WHAT THE TASK REQUIRES: Write out all the data verbatim. Skip images.
-------- DATASET RECORDS --------
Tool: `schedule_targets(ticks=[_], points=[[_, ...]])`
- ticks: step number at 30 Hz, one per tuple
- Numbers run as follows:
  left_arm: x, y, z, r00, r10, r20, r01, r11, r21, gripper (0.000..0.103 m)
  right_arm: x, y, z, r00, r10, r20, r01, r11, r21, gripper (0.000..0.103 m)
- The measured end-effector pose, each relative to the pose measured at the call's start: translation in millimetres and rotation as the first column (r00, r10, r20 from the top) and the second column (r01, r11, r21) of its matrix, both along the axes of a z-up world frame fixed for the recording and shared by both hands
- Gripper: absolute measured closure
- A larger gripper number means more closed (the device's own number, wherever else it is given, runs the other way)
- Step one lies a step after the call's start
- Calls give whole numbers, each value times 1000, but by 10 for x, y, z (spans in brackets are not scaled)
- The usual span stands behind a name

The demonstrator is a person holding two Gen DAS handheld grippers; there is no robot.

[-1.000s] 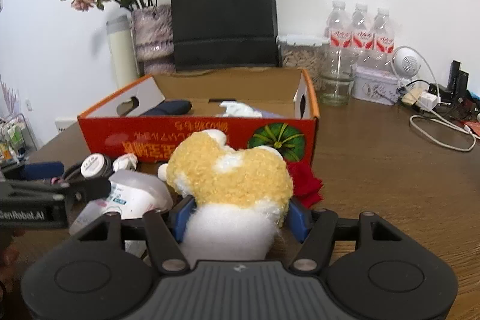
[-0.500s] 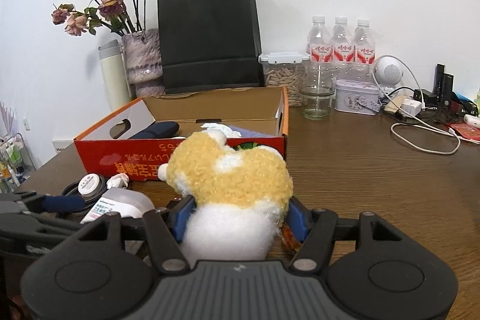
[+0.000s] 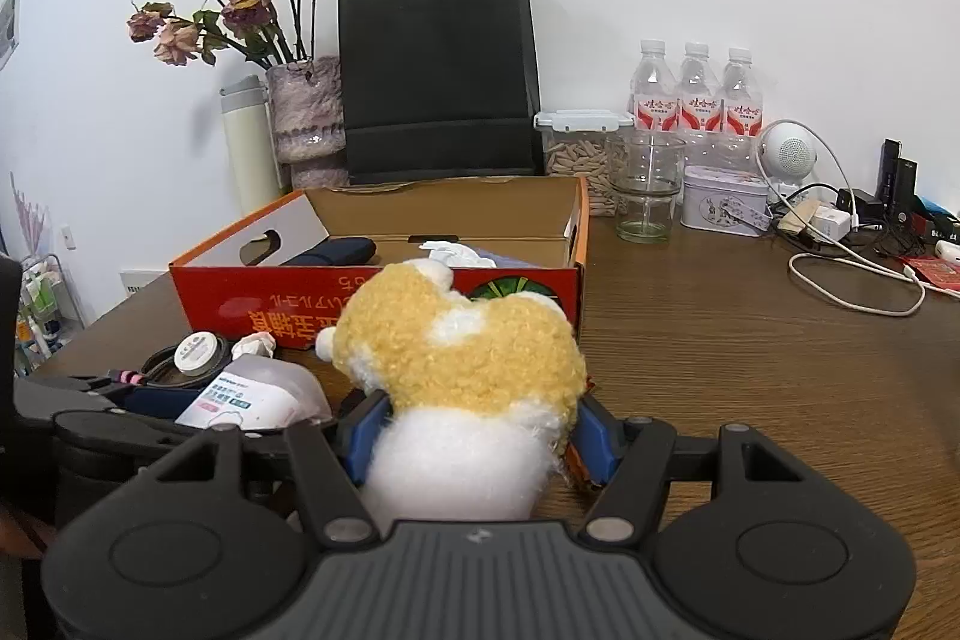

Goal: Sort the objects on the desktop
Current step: 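Grasp the white cotton-buds box with the left tool while the right tool holds the plush, then carry the plush toy and cotton-buds box over the cardboard box with both tools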

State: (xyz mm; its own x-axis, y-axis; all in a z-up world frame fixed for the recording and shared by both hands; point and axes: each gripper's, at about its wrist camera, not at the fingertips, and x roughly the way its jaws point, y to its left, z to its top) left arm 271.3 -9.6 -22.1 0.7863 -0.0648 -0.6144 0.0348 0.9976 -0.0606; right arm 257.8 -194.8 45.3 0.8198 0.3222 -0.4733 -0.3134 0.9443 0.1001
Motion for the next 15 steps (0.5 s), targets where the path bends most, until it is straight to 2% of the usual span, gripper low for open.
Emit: schedule_targets(ticks=[4, 8, 15], points=[[-9, -16, -4, 1000, 0, 2, 0, 1000, 9, 11, -6, -9, -7, 1000, -3, -3, 3, 1000, 3, 41], [-32, -36, 4, 1000, -13, 11, 13, 1000, 17, 35, -5, 1, -30, 1000, -4, -10, 4, 1000, -4, 41], [-59, -24, 9, 1000, -14, 19, 14, 1000, -8, 36, -7, 20, -70, 1000, -5, -18, 5, 1000, -18, 41]])
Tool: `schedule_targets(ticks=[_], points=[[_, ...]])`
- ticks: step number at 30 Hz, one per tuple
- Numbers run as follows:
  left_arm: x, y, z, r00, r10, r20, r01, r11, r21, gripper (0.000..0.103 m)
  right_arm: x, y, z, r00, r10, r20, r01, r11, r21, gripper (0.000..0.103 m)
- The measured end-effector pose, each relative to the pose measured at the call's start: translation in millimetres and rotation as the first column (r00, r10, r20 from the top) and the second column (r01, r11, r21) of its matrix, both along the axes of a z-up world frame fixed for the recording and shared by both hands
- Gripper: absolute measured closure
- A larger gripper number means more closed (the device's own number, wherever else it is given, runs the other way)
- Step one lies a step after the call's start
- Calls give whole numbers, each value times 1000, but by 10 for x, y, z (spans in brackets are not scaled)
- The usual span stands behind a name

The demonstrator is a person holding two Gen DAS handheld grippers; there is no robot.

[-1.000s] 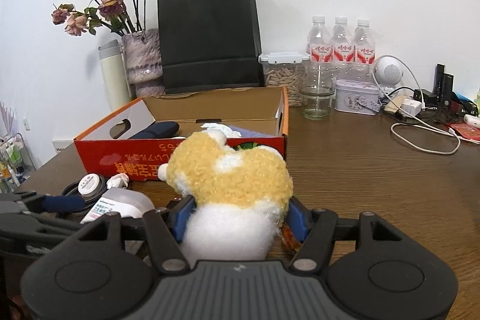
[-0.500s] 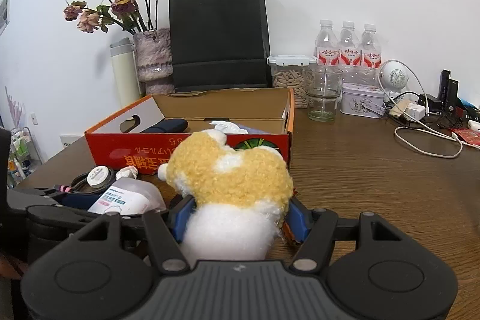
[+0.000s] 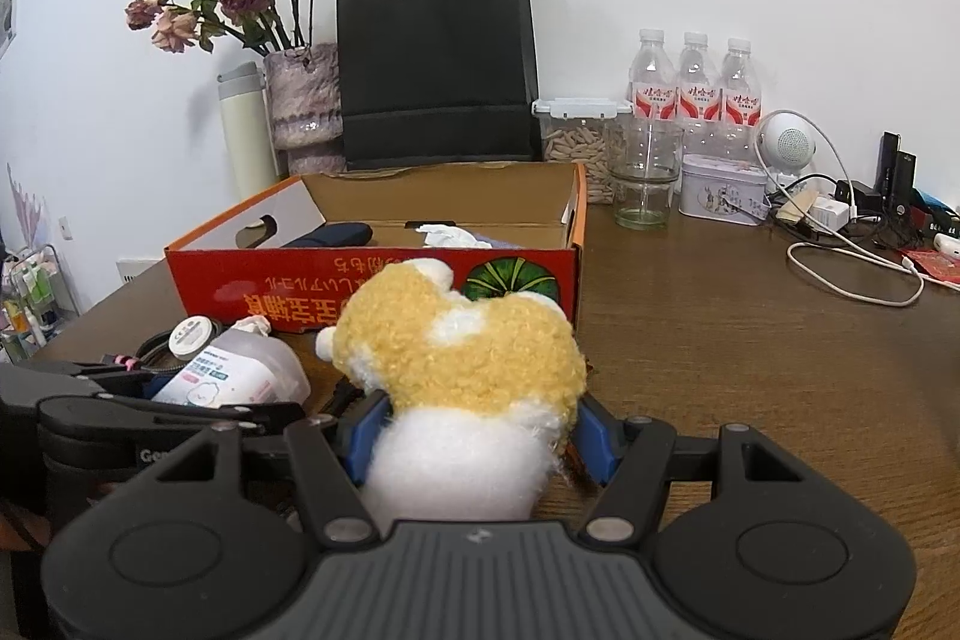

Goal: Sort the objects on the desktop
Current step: 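Carry the plush toy and cotton-buds box over the cardboard box with both tools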

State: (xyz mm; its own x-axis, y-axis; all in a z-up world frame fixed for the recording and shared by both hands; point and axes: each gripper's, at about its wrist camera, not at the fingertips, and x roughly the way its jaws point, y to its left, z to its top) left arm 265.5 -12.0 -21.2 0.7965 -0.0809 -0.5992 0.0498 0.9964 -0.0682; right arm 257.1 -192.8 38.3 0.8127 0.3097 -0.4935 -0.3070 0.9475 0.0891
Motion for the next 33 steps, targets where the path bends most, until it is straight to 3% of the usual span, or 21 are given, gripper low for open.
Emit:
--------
SOLUTION TO THE EXERCISE:
Tool: `schedule_targets(ticks=[_], points=[[_, ...]])`
- ticks: step number at 30 Hz, one per tuple
- Numbers run as follows:
  left_arm: x, y, z, r00, r10, r20, r01, r11, r21, gripper (0.000..0.103 m)
  right_arm: x, y, z, r00, r10, r20, r01, r11, r21, gripper (0.000..0.103 m)
- The measured end-effector pose, each relative to the pose measured at the call's start: translation in millimetres and rotation as the first column (r00, r10, r20 from the top) and the second column (r01, r11, r21) of its matrix, both along the axes of a z-up world frame fixed for the recording and shared by both hands
- Gripper: absolute measured closure
- A larger gripper number means more closed (the device's own number, wherever else it is given, runs the other way)
- Step one lies a step after the call's start
- Calls give whole numbers, each value times 1000, but by 10 for x, y, z (spans in brackets are not scaled)
- The usual span stands behind a name

The demonstrator is a person holding two Gen DAS handheld grippers; there is no robot.

[-1.000s] 
[-0.500s] 
[+0.000s] 

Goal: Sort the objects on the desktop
Current step: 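Grasp the white cotton-buds box with the left tool while the right tool holds the plush, then carry the plush toy and cotton-buds box over the cardboard box with both tools
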
State: (xyz mm; its own x-axis, y-axis; all in a z-up world frame fixed for the recording and shared by both hands; point and axes: each gripper's, at about its wrist camera, not at the fingertips, and x roughly the way its jaws point, y to its left, z to its top) left arm 271.3 -9.6 -22.1 0.7863 -0.0648 -0.6144 0.0348 0.9976 -0.0606; right arm 257.8 -194.8 45.3 0.8198 0.3222 -0.4733 -0.3134 0.9443 0.1001
Motion for the next 15 steps (0.5 s), targets where the path bends most, until it is straight to 2% of the usual span, gripper low for open.
Emit: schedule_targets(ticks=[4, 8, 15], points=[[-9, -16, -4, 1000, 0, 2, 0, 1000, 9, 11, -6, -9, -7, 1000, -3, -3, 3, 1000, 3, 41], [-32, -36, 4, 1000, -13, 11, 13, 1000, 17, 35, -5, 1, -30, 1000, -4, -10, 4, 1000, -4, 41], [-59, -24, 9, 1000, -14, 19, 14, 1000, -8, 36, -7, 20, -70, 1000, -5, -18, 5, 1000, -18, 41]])
Tool: `schedule_targets(ticks=[_], points=[[_, ...]])`
- ticks: step number at 30 Hz, one per tuple
- Numbers run as follows:
  left_arm: x, y, z, r00, r10, r20, r01, r11, r21, gripper (0.000..0.103 m)
  right_arm: x, y, z, r00, r10, r20, r01, r11, r21, gripper (0.000..0.103 m)
- The measured end-effector pose, each relative to the pose measured at the call's start: translation in millimetres and rotation as the first column (r00, r10, r20 from the top) and the second column (r01, r11, r21) of its matrix, both along the axes of a z-up world frame fixed for the recording and shared by both hands
- Gripper: absolute measured closure
- A larger gripper number means more closed (the device's own number, wherever else it is given, runs the other way)
- Step one lies a step after the call's start
- Calls give whole numbers, each value times 1000, but by 10 for x, y, z (spans in brackets are not scaled)
- The usual span stands behind a name

The demonstrator is a person holding two Gen DAS handheld grippers; there is no robot.

[-1.000s] 
[-0.500s] 
[+0.000s] 

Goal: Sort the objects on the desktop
Current step: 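Carry the plush toy and cotton-buds box over the cardboard box with both tools
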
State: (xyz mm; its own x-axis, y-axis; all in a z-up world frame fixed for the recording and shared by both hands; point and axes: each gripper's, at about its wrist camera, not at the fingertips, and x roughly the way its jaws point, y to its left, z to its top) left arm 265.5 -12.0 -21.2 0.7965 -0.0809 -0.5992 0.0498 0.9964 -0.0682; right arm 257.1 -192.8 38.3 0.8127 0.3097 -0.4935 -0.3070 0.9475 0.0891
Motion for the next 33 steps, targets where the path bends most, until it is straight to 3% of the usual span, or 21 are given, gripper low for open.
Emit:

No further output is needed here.